We can diagram an example chunk - a "cmap" chunk containing 12 data bytes
- like this:

                        +------------------+   -
        ckID:           | "CMAP"           |   |
                        |------------------+   |
        ckSize:         |  12              |   |
                    -   |------------------+   |
        ckData:     |   |  0, 0, 0, 32     |  20 bytes
                   12   |------------------+   |
                  bytes |  0, 0, 64, 0     |   |
                    |   |------------------+   |
                    |   |  0, 0, 64, 0     |   |
                    -   +------------------+   -


That's 4 bytes of ckID, 4 bytes of ckSize and 12 data bytes.  The total
space used is 20 bytes.

The ckID identifies the format and purpose of the chunk.  As a rule, a
program must recognize ckID to interpret ckData.  It should skip over all
unrecognized chunks.  The ckID also serves as a format version number as
long as we pick new IDs to identify new formats of ckData (see above).

The following ckIDs are universally reserved to identify chunks with
particular IFF meanings: list, form, prop, cat , and "    ".  the
special ID "    " (4 spaces) is a ckID for "filler" chunks, that is,
chunks that fill space but have no meaningful contents.  The IDs "LIS1"
through "LIS9", "FOR1" through "FOR9", and "CAT1" through "CAT9" are
reserved for future "version number" variations.  All IFF-compatible
software must account for these chunk IDs.

The ckSize is a logical block size - how many data bytes are in ckData.  If
ckData is an odd number of bytes long, a 0 pad byte follows which is not
included in ckSize.  (Cf.
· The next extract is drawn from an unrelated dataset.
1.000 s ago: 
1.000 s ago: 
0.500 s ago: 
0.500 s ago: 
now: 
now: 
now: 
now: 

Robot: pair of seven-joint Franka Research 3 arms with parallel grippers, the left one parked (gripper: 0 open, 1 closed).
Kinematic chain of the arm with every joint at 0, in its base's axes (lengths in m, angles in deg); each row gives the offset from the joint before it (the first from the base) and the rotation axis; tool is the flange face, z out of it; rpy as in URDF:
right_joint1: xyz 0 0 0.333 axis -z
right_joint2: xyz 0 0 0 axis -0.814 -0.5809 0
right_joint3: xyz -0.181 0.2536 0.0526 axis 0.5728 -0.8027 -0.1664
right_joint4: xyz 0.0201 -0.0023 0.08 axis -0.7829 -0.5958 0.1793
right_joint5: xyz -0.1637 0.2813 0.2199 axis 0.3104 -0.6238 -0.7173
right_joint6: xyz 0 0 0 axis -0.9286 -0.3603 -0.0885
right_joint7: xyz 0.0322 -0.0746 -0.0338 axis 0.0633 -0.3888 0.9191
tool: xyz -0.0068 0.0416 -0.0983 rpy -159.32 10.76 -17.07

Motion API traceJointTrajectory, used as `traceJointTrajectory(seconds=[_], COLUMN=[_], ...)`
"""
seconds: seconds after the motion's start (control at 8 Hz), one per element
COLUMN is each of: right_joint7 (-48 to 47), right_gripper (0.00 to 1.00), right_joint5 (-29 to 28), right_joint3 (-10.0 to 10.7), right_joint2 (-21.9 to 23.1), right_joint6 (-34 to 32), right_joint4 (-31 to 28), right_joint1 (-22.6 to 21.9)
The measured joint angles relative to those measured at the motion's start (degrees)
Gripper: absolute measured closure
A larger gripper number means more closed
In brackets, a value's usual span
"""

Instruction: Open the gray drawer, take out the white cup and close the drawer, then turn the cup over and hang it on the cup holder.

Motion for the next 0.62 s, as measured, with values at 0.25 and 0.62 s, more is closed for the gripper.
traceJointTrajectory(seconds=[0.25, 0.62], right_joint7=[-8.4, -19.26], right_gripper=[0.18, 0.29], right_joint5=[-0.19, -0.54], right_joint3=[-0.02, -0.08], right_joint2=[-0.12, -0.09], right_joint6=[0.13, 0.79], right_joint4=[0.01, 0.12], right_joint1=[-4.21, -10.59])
Alignment.)  A chunk's total physical size is
ckSize rounded up to an even number plus the size of the header.  So the
smallest chunk is 8 bytes long with ckSize = 0.  For the sake of following
chunks, programs must respect every chunk's ckSize as a virtual
end-of-file for reading its ckData even if that data is malformed, e.g.,
if nested contents are truncated.

We can describe the syntax of a chunk as a regular expression with "#"
representing the ckSize, the length of the following {braced} bytes.  The
"[0]" represents a sometimes needed pad byte.  (The regular expressions in
this document are collected in appendix a along with an explanation of
notation.)

        Chunk   ::= ID #{ UBYTE* } [0]

One chunk output technique is to stream write a chunk header, stream write
the chunk contents, then random access back to the header to fill in the
size. Another technique is to make a preliminary pass over the data to
compute the size, then write it out all at once.